- TASK INSTRUCTIONS
Start at the line in the entries below that contains "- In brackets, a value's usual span", stop at the line that contains "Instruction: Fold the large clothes", and output exactly the lines in that span, both ends included.

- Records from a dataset
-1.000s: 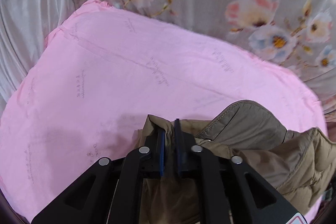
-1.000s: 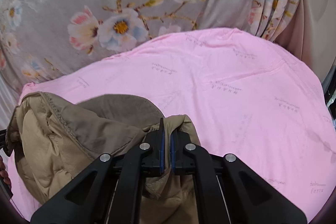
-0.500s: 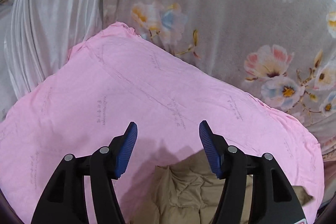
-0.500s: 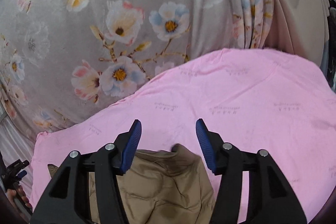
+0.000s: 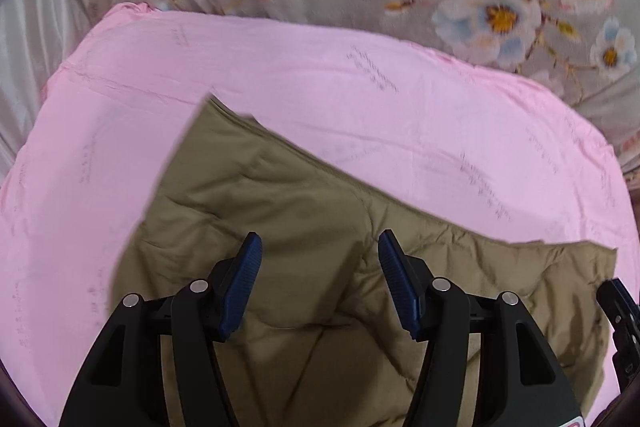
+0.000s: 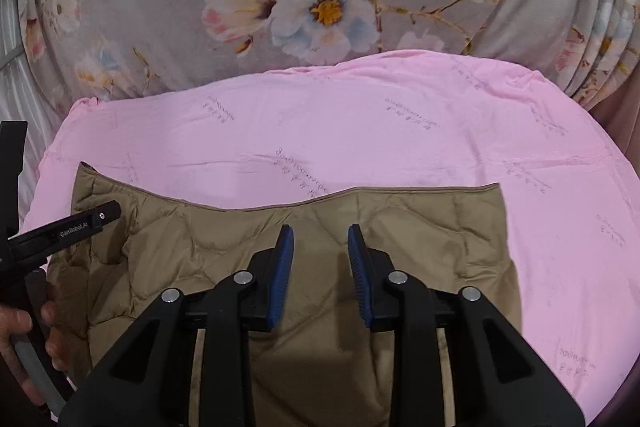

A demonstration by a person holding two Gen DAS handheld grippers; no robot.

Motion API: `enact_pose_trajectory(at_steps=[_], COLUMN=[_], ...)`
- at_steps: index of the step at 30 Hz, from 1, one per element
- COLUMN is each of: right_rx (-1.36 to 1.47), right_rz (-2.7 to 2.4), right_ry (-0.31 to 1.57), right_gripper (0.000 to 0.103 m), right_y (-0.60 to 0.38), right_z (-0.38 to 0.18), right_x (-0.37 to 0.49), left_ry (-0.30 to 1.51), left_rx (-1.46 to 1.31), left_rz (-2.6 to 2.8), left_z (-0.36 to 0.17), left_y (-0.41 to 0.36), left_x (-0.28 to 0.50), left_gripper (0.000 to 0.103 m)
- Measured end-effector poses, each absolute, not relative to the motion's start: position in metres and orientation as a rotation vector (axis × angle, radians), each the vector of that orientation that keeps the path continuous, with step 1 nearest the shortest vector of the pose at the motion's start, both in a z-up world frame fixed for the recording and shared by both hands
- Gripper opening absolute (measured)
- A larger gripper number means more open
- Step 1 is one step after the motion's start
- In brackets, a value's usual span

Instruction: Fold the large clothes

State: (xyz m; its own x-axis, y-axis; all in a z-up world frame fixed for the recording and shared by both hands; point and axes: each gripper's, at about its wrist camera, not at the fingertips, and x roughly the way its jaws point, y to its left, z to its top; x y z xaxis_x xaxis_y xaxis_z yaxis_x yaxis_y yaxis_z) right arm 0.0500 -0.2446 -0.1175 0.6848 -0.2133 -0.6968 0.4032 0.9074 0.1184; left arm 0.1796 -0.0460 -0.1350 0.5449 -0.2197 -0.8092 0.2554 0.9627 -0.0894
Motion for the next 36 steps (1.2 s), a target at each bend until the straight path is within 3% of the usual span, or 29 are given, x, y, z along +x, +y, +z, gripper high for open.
enact_pose_trajectory(at_steps=[4,8,21,31,36], right_rx=[0.298,0.34,0.24,0.242,0.287], right_rz=[-0.366,-0.363,-0.388,-0.379,-0.379], right_ry=[0.802,0.818,0.771,0.791,0.756], right_gripper=[0.028,0.025,0.025,0.026,0.026], right_y=[-0.25,-0.257,-0.245,-0.249,-0.247], right_z=[-0.146,-0.174,-0.201,-0.205,-0.157], right_x=[0.063,0.065,0.077,0.082,0.057], left_ry=[0.964,0.942,0.848,0.859,0.954], left_rx=[0.077,0.074,0.089,0.114,0.12], left_rz=[-0.259,-0.264,-0.25,-0.236,-0.258], left_z=[-0.161,-0.175,-0.2,-0.206,-0.186], left_y=[-0.053,-0.05,-0.061,-0.066,-0.058], left_x=[0.184,0.184,0.184,0.189,0.184], left_gripper=[0.058,0.065,0.07,0.071,0.07])
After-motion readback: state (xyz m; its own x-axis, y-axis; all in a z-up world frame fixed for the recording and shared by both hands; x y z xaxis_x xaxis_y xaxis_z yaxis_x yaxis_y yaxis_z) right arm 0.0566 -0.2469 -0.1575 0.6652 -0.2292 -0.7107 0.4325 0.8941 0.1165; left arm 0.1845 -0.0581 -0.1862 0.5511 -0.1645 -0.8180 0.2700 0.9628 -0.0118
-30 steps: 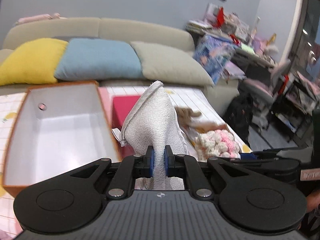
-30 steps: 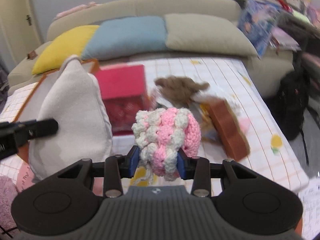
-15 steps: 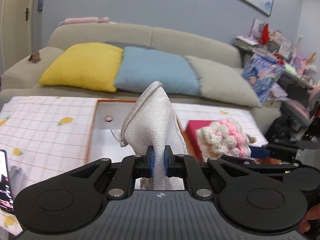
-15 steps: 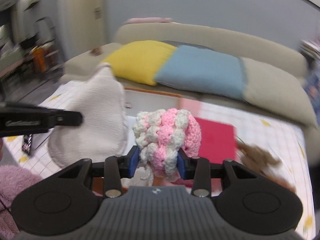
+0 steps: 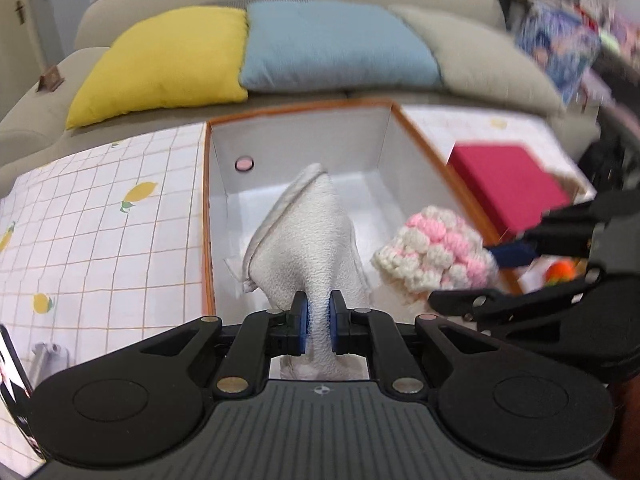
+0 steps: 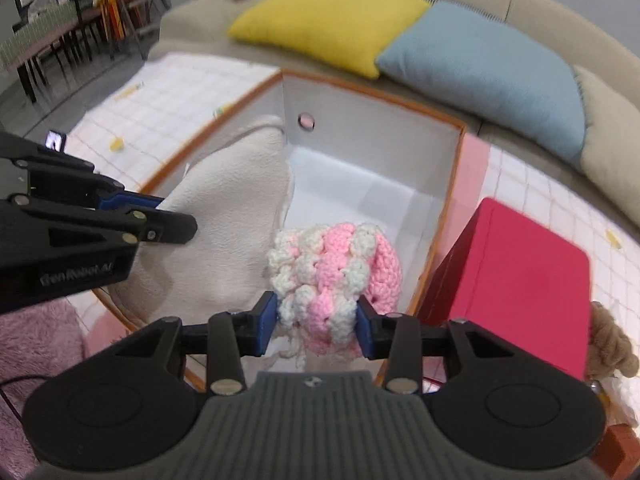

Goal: Organize soft objects
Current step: 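Carry mitt and pouch into the orange box and open both tools, then grasp the orange crocheted fruit with the left tool while the right grasps the brown sponge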

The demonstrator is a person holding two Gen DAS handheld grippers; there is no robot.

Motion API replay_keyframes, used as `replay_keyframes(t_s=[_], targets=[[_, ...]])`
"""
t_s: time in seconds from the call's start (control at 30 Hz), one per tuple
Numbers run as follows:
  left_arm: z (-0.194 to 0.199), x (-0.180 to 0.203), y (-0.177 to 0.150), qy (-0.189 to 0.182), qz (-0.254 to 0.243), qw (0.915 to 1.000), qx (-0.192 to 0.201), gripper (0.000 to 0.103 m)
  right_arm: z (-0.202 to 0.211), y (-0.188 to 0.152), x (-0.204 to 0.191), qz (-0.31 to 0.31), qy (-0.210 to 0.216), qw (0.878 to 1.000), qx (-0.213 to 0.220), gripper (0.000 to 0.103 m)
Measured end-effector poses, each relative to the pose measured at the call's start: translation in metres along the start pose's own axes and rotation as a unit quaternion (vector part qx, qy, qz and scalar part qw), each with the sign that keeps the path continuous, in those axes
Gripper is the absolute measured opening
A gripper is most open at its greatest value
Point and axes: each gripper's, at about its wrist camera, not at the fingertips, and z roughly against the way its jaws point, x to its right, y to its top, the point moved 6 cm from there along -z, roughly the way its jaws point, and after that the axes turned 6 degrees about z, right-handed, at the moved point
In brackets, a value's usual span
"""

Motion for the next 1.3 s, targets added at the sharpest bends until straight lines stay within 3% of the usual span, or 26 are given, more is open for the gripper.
replay_keyframes(t_s=[0.27, 0.47, 0.73, 0.9, 1.07, 1.3], targets=[[-0.032, -0.008, -0.013, 0.015, -0.033, 0.9965, -0.076, 0.013, -0.038, 0.005, -0.010, 0.015, 0.036, 0.997, -0.072, 0.044], [-0.038, -0.009, -0.012, 0.035, -0.048, 0.9942, -0.089, 0.021, -0.046, 0.010, -0.015, 0.038, 0.025, 0.995, -0.092, 0.047], [-0.040, -0.005, -0.015, 0.050, -0.076, 0.9921, -0.086, 0.029, -0.049, 0.007, -0.021, 0.069, 0.020, 0.992, -0.099, 0.054], [-0.037, -0.008, -0.011, 0.043, -0.066, 0.9936, -0.081, 0.050, -0.047, 0.006, -0.022, 0.072, 0.018, 0.992, -0.097, 0.058], [-0.025, -0.013, -0.009, 0.037, -0.045, 0.9960, -0.067, 0.062, -0.034, 0.009, -0.019, 0.077, 0.010, 0.994, -0.082, 0.069], [0.007, -0.007, -0.003, 0.029, -0.016, 0.9994, -0.014, 0.064, -0.001, 0.008, -0.009, 0.064, -0.011, 0.997, -0.039, 0.077]])
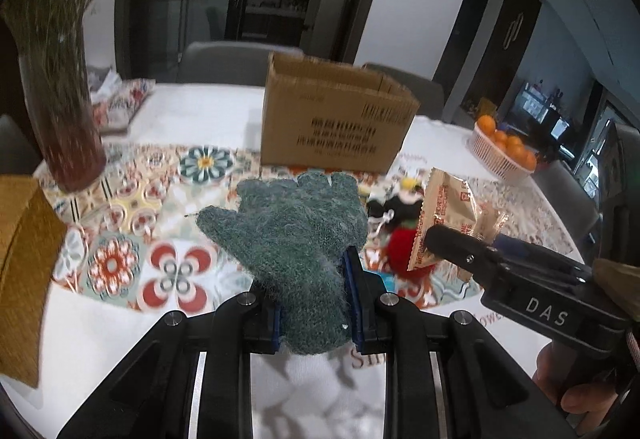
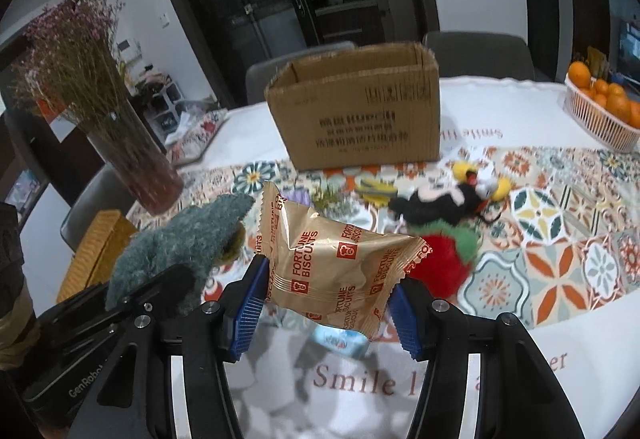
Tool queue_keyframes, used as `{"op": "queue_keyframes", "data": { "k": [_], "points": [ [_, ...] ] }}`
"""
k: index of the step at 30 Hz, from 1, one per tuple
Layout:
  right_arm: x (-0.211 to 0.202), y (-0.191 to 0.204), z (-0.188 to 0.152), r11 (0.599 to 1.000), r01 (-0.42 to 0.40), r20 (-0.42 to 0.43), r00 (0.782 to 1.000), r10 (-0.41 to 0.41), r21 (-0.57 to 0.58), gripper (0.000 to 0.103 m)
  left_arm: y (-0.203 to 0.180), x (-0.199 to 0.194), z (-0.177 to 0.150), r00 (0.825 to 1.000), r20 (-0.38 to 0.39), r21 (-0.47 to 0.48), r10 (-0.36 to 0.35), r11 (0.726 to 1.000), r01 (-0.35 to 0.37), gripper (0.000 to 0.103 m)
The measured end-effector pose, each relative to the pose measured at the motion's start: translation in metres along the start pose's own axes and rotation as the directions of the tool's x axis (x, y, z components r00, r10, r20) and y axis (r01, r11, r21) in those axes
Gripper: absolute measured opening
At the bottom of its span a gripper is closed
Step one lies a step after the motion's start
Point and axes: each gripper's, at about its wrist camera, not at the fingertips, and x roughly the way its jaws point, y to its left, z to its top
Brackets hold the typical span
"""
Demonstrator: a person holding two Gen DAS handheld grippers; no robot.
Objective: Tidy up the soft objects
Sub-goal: 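Close the left tool on the glove while the right tool grasps the biscuit packet, then carry the glove and biscuit packet up over the cardboard box with both tools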
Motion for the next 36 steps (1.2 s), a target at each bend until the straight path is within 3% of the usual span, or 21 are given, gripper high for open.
{"op": "queue_keyframes", "data": {
  "k": [10, 22, 30, 36],
  "points": [
    [-0.023, 0.001, 0.030, 1.000, 0.013, 0.105, 0.994, -0.013, -0.005, 0.058, -0.016, -0.019, 0.036, 0.994, 0.114, 0.061, -0.002, 0.998, -0.005, 0.025],
    [-0.030, -0.009, 0.085, 1.000, 0.021, 0.236, 0.971, -0.023, 0.012, 0.058, -0.027, -0.014, 0.089, 0.978, 0.207, 0.104, -0.019, 0.995, -0.002, 0.025],
    [-0.021, -0.016, 0.117, 1.000, 0.015, 0.264, 0.964, -0.020, 0.020, 0.058, -0.036, 0.003, 0.116, 0.969, 0.248, 0.121, -0.021, 0.993, -0.009, 0.016],
    [-0.014, -0.023, 0.127, 0.999, 0.022, 0.268, 0.963, -0.029, 0.030, 0.058, -0.038, 0.025, 0.131, 0.970, 0.240, 0.122, -0.025, 0.992, -0.005, 0.016]
  ]
}}
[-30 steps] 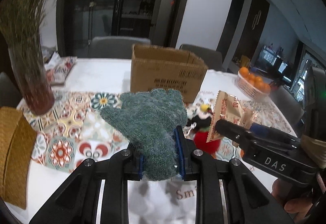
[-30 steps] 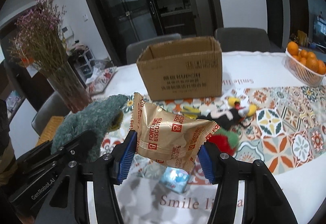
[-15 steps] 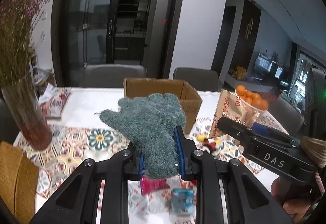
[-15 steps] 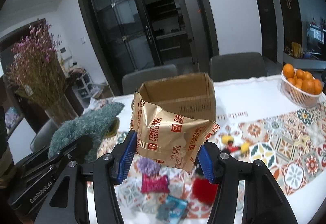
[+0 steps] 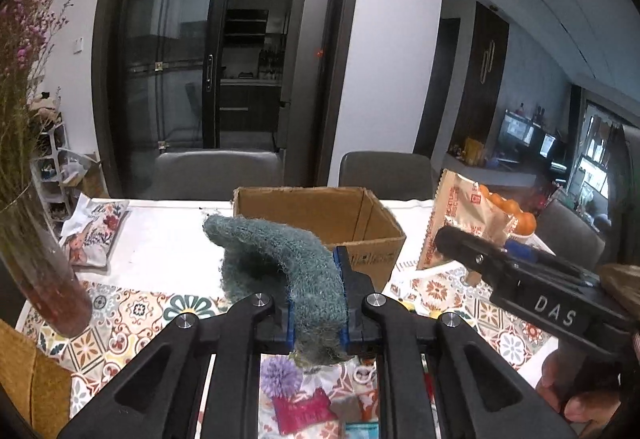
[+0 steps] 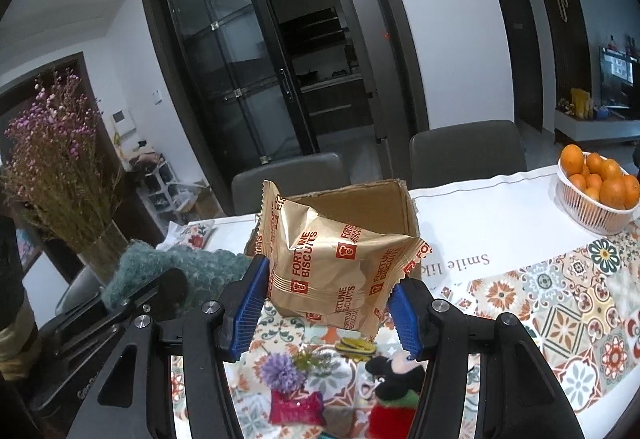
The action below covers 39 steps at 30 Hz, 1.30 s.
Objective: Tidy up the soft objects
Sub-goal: 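Carry the glove and biscuit packet up over the cardboard box with both tools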
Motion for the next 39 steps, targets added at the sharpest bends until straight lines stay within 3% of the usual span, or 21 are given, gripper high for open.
{"op": "queue_keyframes", "data": {
  "k": [11, 21, 31, 39],
  "points": [
    [0.031, -0.011, 0.042, 0.999, -0.020, 0.000, 1.000, 0.020, -0.028, 0.058, -0.002, 0.029, 0.039, 1.000, 0.031, 0.032, 0.002, 0.999, -0.003, 0.016],
    [0.085, -0.024, 0.073, 0.998, -0.048, -0.097, 0.994, 0.043, -0.051, 0.058, 0.000, 0.070, 0.066, 1.000, -0.004, 0.047, -0.005, 0.999, 0.005, 0.016],
    [0.151, -0.034, 0.087, 0.995, -0.049, -0.241, 0.970, 0.028, -0.082, 0.058, 0.008, 0.124, 0.076, 0.996, -0.091, 0.051, -0.003, 0.999, 0.008, 0.017],
    [0.195, -0.039, 0.085, 0.995, -0.042, -0.342, 0.940, 0.009, -0.089, 0.058, 0.012, 0.168, 0.073, 0.981, -0.195, 0.055, 0.003, 0.998, 0.008, 0.017]
  ]
}}
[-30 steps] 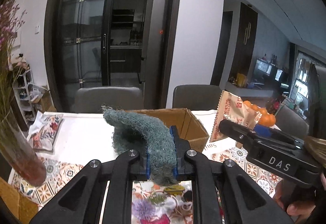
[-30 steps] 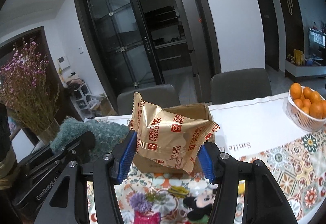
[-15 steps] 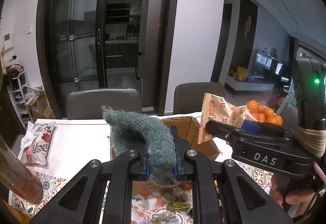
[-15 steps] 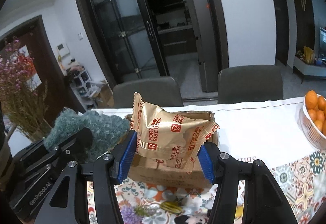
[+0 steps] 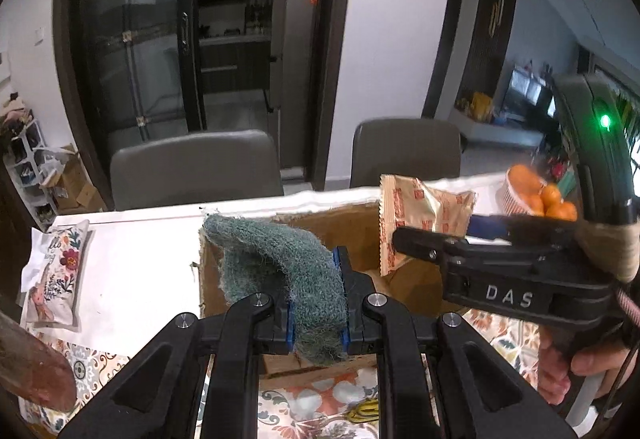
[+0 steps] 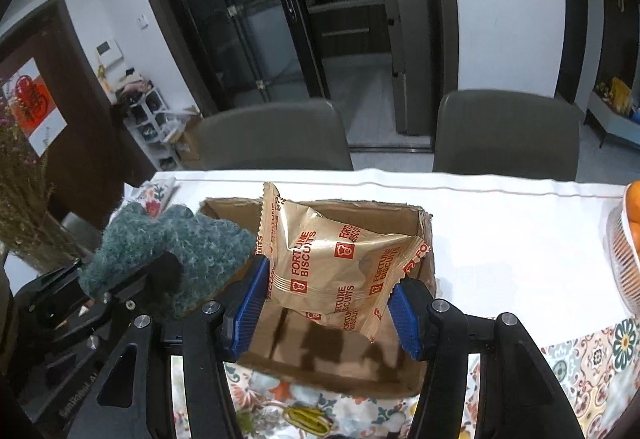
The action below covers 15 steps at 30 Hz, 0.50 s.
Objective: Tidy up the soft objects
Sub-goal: 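Carry the glove and biscuit packet up over the cardboard box with both tools, then open both tools to drop the glove and packet into the box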
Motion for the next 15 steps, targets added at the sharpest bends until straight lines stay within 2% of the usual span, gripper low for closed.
{"op": "queue_keyframes", "data": {
  "k": [4, 5, 6, 7, 8, 11, 13, 15],
  "points": [
    [0.024, -0.008, 0.003, 0.999, -0.037, -0.079, 0.996, 0.039, 0.032, 0.060, -0.005, 0.022, 0.001, 0.998, -0.067, 0.038, 0.006, 0.999, -0.003, 0.020],
    [0.029, -0.010, 0.003, 0.998, -0.039, -0.097, 0.994, 0.043, 0.045, 0.066, -0.006, 0.028, 0.001, 0.996, -0.090, 0.045, 0.003, 0.999, 0.001, 0.027],
    [0.034, -0.013, 0.003, 0.998, -0.035, -0.113, 0.993, 0.042, 0.060, 0.070, -0.007, 0.032, 0.001, 0.994, -0.106, 0.047, 0.003, 0.999, 0.002, 0.041],
    [0.037, -0.017, 0.002, 0.996, -0.023, -0.128, 0.991, 0.034, 0.084, 0.075, -0.006, 0.035, 0.000, 0.992, -0.124, 0.047, 0.001, 0.999, 0.004, 0.048],
    [0.038, -0.020, 0.002, 0.995, -0.015, -0.126, 0.992, 0.028, 0.098, 0.075, -0.006, 0.037, 0.000, 0.990, -0.141, 0.040, -0.002, 0.999, 0.008, 0.059],
    [0.036, -0.028, 0.000, 0.991, 0.048, -0.144, 0.989, -0.030, 0.125, 0.075, -0.006, 0.036, -0.002, 0.989, -0.144, 0.036, 0.033, 0.999, -0.029, 0.060],
    [0.029, -0.031, -0.003, 0.990, 0.061, -0.138, 0.990, -0.043, 0.125, 0.075, -0.007, 0.032, -0.003, 0.988, -0.137, 0.047, 0.077, 0.996, -0.072, 0.060],
    [0.021, -0.028, -0.007, 0.990, 0.080, -0.136, 0.989, -0.065, 0.114, 0.075, -0.008, 0.024, -0.003, 0.988, -0.124, 0.041, 0.091, 0.995, -0.087, 0.062]
  ]
}}
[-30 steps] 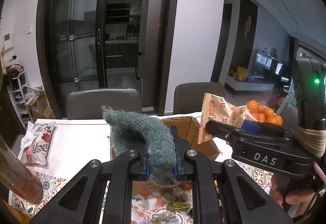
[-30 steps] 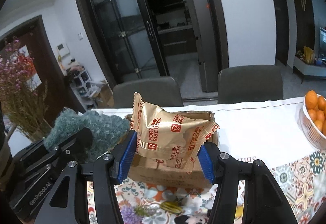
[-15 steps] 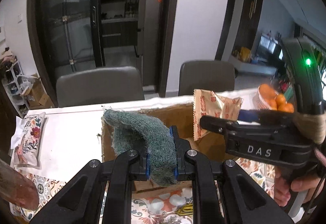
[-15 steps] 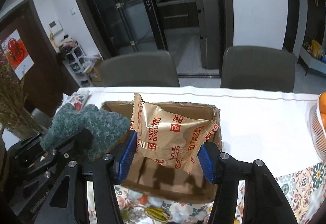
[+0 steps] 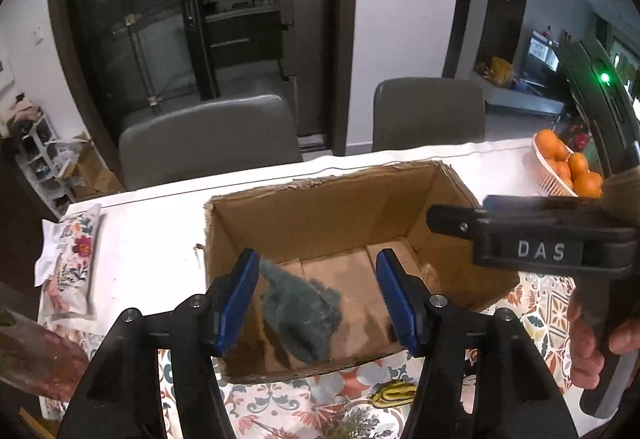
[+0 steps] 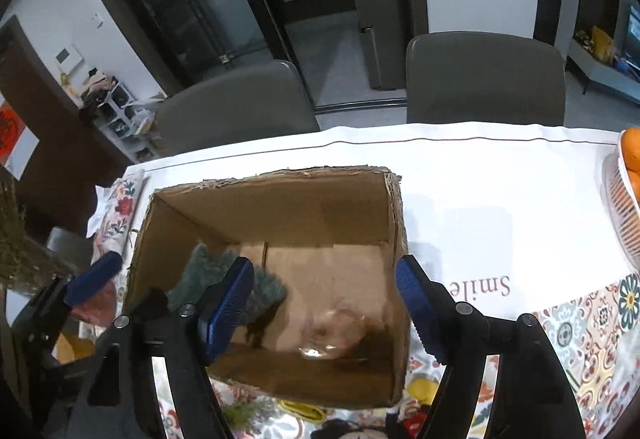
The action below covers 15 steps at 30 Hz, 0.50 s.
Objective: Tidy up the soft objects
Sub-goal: 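Open both tools to drop the glove and packet into the box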
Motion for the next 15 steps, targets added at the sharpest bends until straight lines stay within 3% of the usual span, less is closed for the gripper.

- SOLUTION TO THE PROBLEM
- In brackets, a value's usual span

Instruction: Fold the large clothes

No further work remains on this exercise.